### Exercise description
Copy out every line of the data where the word "tuples" is found.

### Extracted records
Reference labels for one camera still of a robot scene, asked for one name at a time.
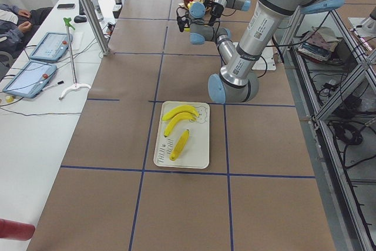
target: yellow banana
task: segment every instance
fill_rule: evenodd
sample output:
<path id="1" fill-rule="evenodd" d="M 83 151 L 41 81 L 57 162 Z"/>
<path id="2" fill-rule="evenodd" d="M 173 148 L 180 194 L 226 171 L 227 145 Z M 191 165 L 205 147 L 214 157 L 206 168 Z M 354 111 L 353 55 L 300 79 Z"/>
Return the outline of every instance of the yellow banana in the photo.
<path id="1" fill-rule="evenodd" d="M 186 145 L 188 141 L 188 138 L 189 138 L 189 130 L 186 129 L 180 136 L 179 140 L 176 142 L 176 145 L 171 152 L 171 155 L 170 155 L 171 161 L 175 161 L 179 157 L 180 153 L 183 151 L 184 146 Z"/>
<path id="2" fill-rule="evenodd" d="M 182 112 L 191 113 L 192 115 L 194 115 L 196 117 L 199 116 L 199 113 L 198 113 L 198 111 L 196 110 L 195 107 L 193 107 L 191 105 L 180 105 L 178 107 L 173 108 L 172 110 L 169 110 L 167 113 L 165 113 L 162 117 L 162 120 L 167 121 L 167 120 L 171 119 L 172 117 L 174 117 L 177 114 L 182 113 Z"/>
<path id="3" fill-rule="evenodd" d="M 164 136 L 165 138 L 168 137 L 173 130 L 173 128 L 176 126 L 176 124 L 181 120 L 196 120 L 196 117 L 193 116 L 191 113 L 188 112 L 182 112 L 174 116 L 172 120 L 169 122 L 169 124 L 164 129 Z"/>

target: table surface
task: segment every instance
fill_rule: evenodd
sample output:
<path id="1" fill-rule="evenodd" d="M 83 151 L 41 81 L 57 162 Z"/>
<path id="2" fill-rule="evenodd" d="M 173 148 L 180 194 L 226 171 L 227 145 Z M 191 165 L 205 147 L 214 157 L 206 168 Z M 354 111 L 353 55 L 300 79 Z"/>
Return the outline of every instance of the table surface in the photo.
<path id="1" fill-rule="evenodd" d="M 75 9 L 57 10 L 56 6 L 62 3 L 75 3 Z M 114 22 L 112 7 L 114 0 L 99 0 L 104 21 L 100 22 L 105 28 L 108 22 Z M 30 45 L 36 45 L 47 32 L 66 32 L 63 17 L 72 19 L 79 13 L 78 0 L 59 0 L 51 11 L 43 25 L 30 41 Z M 92 84 L 98 67 L 102 60 L 100 47 L 96 43 L 89 22 L 76 24 L 74 33 L 82 35 L 80 45 L 73 53 L 82 52 L 88 45 L 91 47 L 75 58 L 76 74 L 78 82 Z M 23 68 L 28 59 L 23 52 L 12 66 L 8 74 L 16 74 Z M 64 100 L 58 98 L 62 91 L 73 84 L 72 69 L 69 53 L 67 52 L 60 63 L 56 75 L 49 85 L 59 81 L 64 84 L 47 89 L 34 99 L 23 99 L 13 105 L 0 109 L 0 121 L 2 131 L 0 140 L 2 150 L 0 160 L 0 218 L 27 222 L 36 225 L 47 200 L 49 191 L 64 157 L 66 148 L 76 127 L 79 115 L 43 115 L 22 116 L 5 112 L 3 109 L 30 114 L 40 113 L 81 113 L 85 104 L 88 90 L 80 89 L 67 94 Z M 9 82 L 4 79 L 0 83 L 3 89 Z M 2 102 L 6 104 L 7 94 L 0 93 Z M 0 240 L 0 250 L 16 251 L 26 250 L 29 242 L 17 242 L 13 240 Z"/>
<path id="2" fill-rule="evenodd" d="M 126 0 L 111 53 L 101 64 L 77 61 L 79 81 L 92 89 L 69 94 L 64 105 L 54 99 L 67 83 L 36 98 L 47 112 L 80 112 L 85 104 L 78 123 L 78 115 L 64 115 L 22 117 L 21 124 L 2 113 L 9 125 L 4 217 L 36 224 L 50 193 L 30 251 L 335 250 L 283 65 L 260 79 L 251 102 L 211 103 L 207 78 L 220 57 L 214 44 L 192 46 L 179 33 L 181 1 Z M 248 25 L 252 1 L 251 11 L 221 23 L 233 41 Z M 164 101 L 209 103 L 208 168 L 153 163 Z M 41 111 L 36 104 L 12 110 Z M 14 136 L 28 146 L 14 145 Z"/>

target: banana
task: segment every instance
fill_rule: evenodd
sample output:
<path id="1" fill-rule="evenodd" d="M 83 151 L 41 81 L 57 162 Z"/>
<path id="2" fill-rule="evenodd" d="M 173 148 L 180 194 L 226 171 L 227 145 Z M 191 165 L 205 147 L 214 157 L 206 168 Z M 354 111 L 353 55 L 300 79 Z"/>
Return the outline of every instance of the banana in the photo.
<path id="1" fill-rule="evenodd" d="M 168 137 L 173 130 L 173 128 L 176 126 L 176 124 L 181 120 L 196 120 L 196 117 L 193 116 L 191 113 L 188 112 L 182 112 L 174 116 L 172 120 L 169 122 L 169 124 L 164 129 L 164 136 L 165 138 Z"/>
<path id="2" fill-rule="evenodd" d="M 180 105 L 178 107 L 173 108 L 172 110 L 169 110 L 167 113 L 165 113 L 162 117 L 162 120 L 168 121 L 172 117 L 174 117 L 177 114 L 182 113 L 182 112 L 191 113 L 192 115 L 194 115 L 196 117 L 199 116 L 199 113 L 198 113 L 198 111 L 196 110 L 195 107 L 193 107 L 191 105 Z"/>
<path id="3" fill-rule="evenodd" d="M 171 152 L 171 155 L 170 155 L 171 161 L 175 161 L 179 157 L 179 155 L 184 149 L 184 146 L 186 145 L 188 141 L 188 138 L 189 138 L 189 130 L 186 129 L 180 136 L 179 140 L 176 142 L 176 145 Z"/>

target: white stand
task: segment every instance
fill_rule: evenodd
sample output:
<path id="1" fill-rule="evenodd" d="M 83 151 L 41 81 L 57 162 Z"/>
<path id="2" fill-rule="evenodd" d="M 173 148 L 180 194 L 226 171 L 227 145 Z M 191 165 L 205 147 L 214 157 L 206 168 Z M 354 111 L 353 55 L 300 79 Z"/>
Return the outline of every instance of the white stand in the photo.
<path id="1" fill-rule="evenodd" d="M 66 33 L 68 35 L 68 47 L 69 47 L 69 54 L 70 54 L 70 65 L 72 66 L 73 85 L 63 90 L 63 92 L 61 93 L 61 96 L 59 97 L 59 100 L 62 100 L 69 91 L 77 91 L 80 88 L 88 88 L 88 89 L 91 88 L 91 86 L 88 85 L 87 83 L 77 83 L 75 63 L 73 61 L 71 35 L 69 33 L 69 25 L 66 25 Z"/>

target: green clip
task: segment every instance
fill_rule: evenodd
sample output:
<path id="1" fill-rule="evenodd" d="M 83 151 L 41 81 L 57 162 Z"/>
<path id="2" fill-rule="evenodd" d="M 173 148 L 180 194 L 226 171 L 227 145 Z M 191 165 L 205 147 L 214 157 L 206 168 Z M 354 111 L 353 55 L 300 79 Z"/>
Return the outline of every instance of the green clip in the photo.
<path id="1" fill-rule="evenodd" d="M 63 19 L 64 19 L 64 23 L 66 26 L 70 26 L 72 29 L 76 30 L 75 27 L 71 25 L 72 18 L 63 18 Z"/>

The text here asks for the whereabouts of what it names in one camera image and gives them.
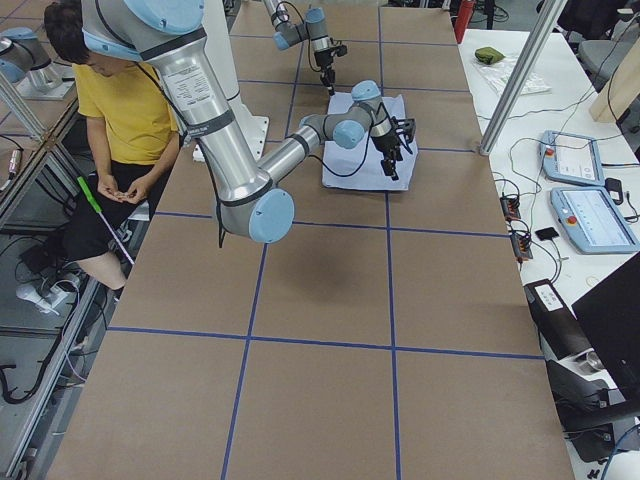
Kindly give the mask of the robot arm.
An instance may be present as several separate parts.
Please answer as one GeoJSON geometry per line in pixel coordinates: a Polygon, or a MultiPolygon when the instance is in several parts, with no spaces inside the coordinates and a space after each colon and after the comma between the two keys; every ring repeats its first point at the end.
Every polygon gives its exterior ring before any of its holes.
{"type": "Polygon", "coordinates": [[[278,50],[284,51],[297,44],[308,42],[309,55],[315,64],[311,69],[319,74],[328,94],[335,94],[334,58],[346,54],[346,46],[330,37],[326,16],[321,7],[309,8],[302,16],[288,1],[263,1],[274,28],[273,40],[278,50]]]}
{"type": "Polygon", "coordinates": [[[205,54],[204,2],[84,1],[81,8],[92,52],[145,62],[157,71],[160,90],[203,153],[222,233],[259,243],[283,238],[295,207],[278,183],[327,141],[352,149],[371,138],[384,174],[398,177],[396,164],[413,140],[415,122],[392,116],[375,82],[353,87],[346,112],[305,117],[279,148],[258,159],[216,77],[220,67],[205,54]]]}

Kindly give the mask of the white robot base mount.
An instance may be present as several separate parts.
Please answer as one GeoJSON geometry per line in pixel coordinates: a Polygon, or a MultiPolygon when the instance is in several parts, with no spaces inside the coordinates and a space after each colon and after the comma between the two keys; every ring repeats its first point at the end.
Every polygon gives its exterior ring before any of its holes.
{"type": "Polygon", "coordinates": [[[256,116],[245,105],[237,79],[229,30],[221,0],[205,0],[202,26],[207,34],[205,55],[216,75],[224,97],[233,110],[255,160],[264,151],[269,118],[256,116]]]}

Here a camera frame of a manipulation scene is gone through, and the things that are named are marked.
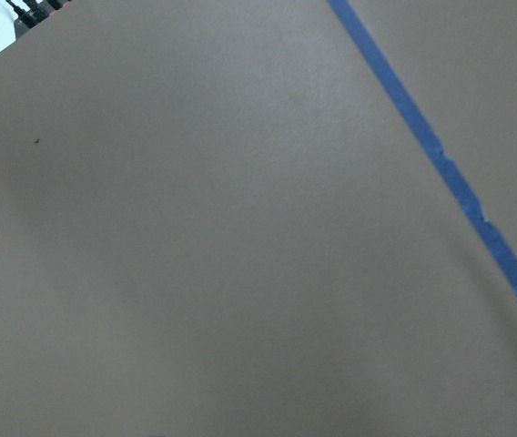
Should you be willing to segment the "black power strip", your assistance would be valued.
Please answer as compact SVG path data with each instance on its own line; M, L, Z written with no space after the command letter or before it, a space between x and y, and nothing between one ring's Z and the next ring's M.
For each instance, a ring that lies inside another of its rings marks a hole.
M29 30L54 15L57 11L71 4L71 1L25 0L23 1L24 6L21 6L16 1L12 0L5 0L4 3L15 14L13 27L15 31L15 39L19 39Z

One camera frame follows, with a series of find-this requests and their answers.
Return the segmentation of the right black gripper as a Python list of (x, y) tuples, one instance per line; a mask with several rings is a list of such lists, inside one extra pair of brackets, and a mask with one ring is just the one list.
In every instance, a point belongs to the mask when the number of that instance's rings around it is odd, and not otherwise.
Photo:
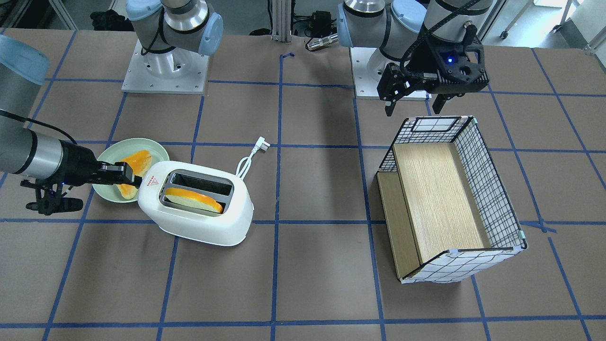
[(91, 184), (127, 184), (140, 186), (142, 177), (134, 175), (127, 162), (98, 162), (91, 149), (61, 141), (62, 158), (59, 181), (71, 186)]

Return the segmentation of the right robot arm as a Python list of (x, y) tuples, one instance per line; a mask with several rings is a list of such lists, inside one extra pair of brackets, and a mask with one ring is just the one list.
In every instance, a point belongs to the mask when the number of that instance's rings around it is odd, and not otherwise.
[[(123, 91), (201, 94), (208, 58), (224, 31), (221, 15), (205, 0), (128, 0), (127, 17), (138, 36)], [(97, 161), (91, 150), (26, 129), (44, 85), (49, 61), (11, 37), (1, 37), (1, 171), (34, 178), (29, 188), (63, 184), (130, 184), (141, 177), (125, 162)]]

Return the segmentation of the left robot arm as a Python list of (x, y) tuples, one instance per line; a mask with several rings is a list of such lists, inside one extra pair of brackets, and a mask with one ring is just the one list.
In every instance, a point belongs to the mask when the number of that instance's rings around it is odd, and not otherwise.
[(377, 48), (387, 62), (377, 95), (391, 116), (397, 101), (414, 91), (434, 94), (435, 114), (444, 104), (477, 92), (490, 80), (476, 18), (491, 0), (345, 0), (336, 19), (344, 47)]

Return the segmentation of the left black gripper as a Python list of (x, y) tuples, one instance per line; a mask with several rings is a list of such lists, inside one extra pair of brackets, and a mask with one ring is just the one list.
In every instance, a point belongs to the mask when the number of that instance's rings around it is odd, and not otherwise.
[(406, 65), (386, 65), (377, 93), (385, 102), (387, 117), (392, 116), (400, 99), (418, 90), (437, 94), (431, 108), (439, 115), (452, 97), (480, 91), (489, 82), (483, 45), (477, 36), (464, 37), (458, 43), (431, 36), (413, 50)]

### Expected answer
Return the segmentation of the right black gripper as a Python list of (x, y) tuples, one instance per line; a mask with several rings is a list of such lists, inside one extra pair of brackets, and a mask with one ring is just the one list.
Return the segmentation of the right robot arm as a Python list of (x, y) tuples, one instance per line; a mask with several rings is a list of such lists, inside one extra pair of brackets, and a mask with one ring is just the one list.
Return the segmentation of the left robot arm as a Python list of (x, y) tuples, one instance per line; a mask with several rings is a list of such lists, inside one extra pair of brackets, and a mask with one ring is just the one list.
Return the segmentation of the left black gripper as a Python list of (x, y) tuples, one instance per line; a mask with several rings is a list of such lists, inside one extra pair of brackets, and a mask with one ring is just the one list.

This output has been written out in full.